In order to establish a stable food supply in West Africa, ECOWAS member states must embrace regional trade as an opportunity to achieve their food staples development objectives by acknowledging the integral roles played by informal trade and food staple imports, respecting their regional commitments and minimising distortions. Regional policies, however, must complement, not supplant, national ones and be tailored to clearly-identified needs, rather than breaking off into multiple new initiatives before existing commitments are addressed.
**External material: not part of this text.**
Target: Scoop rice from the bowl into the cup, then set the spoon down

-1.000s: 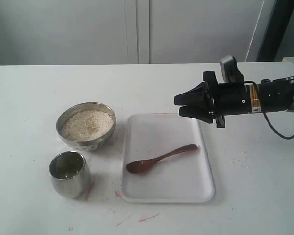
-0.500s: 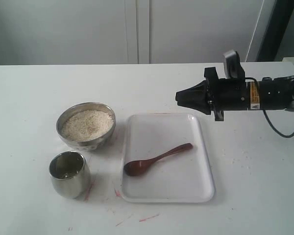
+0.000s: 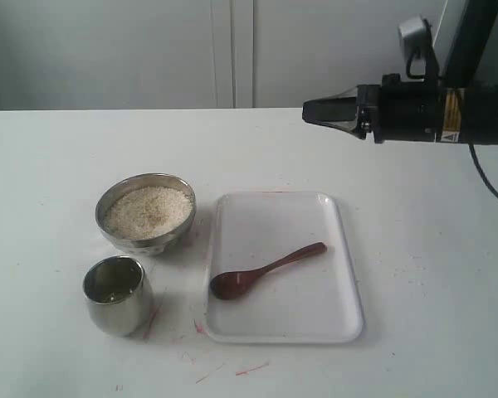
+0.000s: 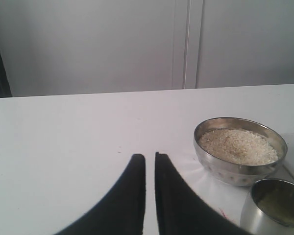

Moreover, priority must be given to establishing a regional market for inputs in order to boost yields and generate productivity gains that can be transmitted all along the value chain. Finally, states must become more transparent and accountable on trade policy decisions impacting agriculture, as well as relinquish the role they have traditionally played in organising economic activity and instead encourage the private sector to match supply with demand in order to upgrade production throughout the value chain and develop the food processing industries and value addition, as advocated in a recent FAO report, that are still desperately lacking throughout the region.
Food staples belong at the heart of the ECOWAS agenda on agriculture. The importance of cross-border cooperation to secure the food supply, as well as manage common natural resources, regional diseases and security challenges, has been made painfully clear in recent years. Now is the time to act and embrace regional trade for what it is – the opportunity to feed populations, reduce poverty, generate jobs and promote shared prosperity.
Jean-Christophe Maur is a senior economist in the Growth and Competitiveness Program at the World Bank Institute. This article was orginally published on The World Bank’s Blog, Africa Can End Poverty.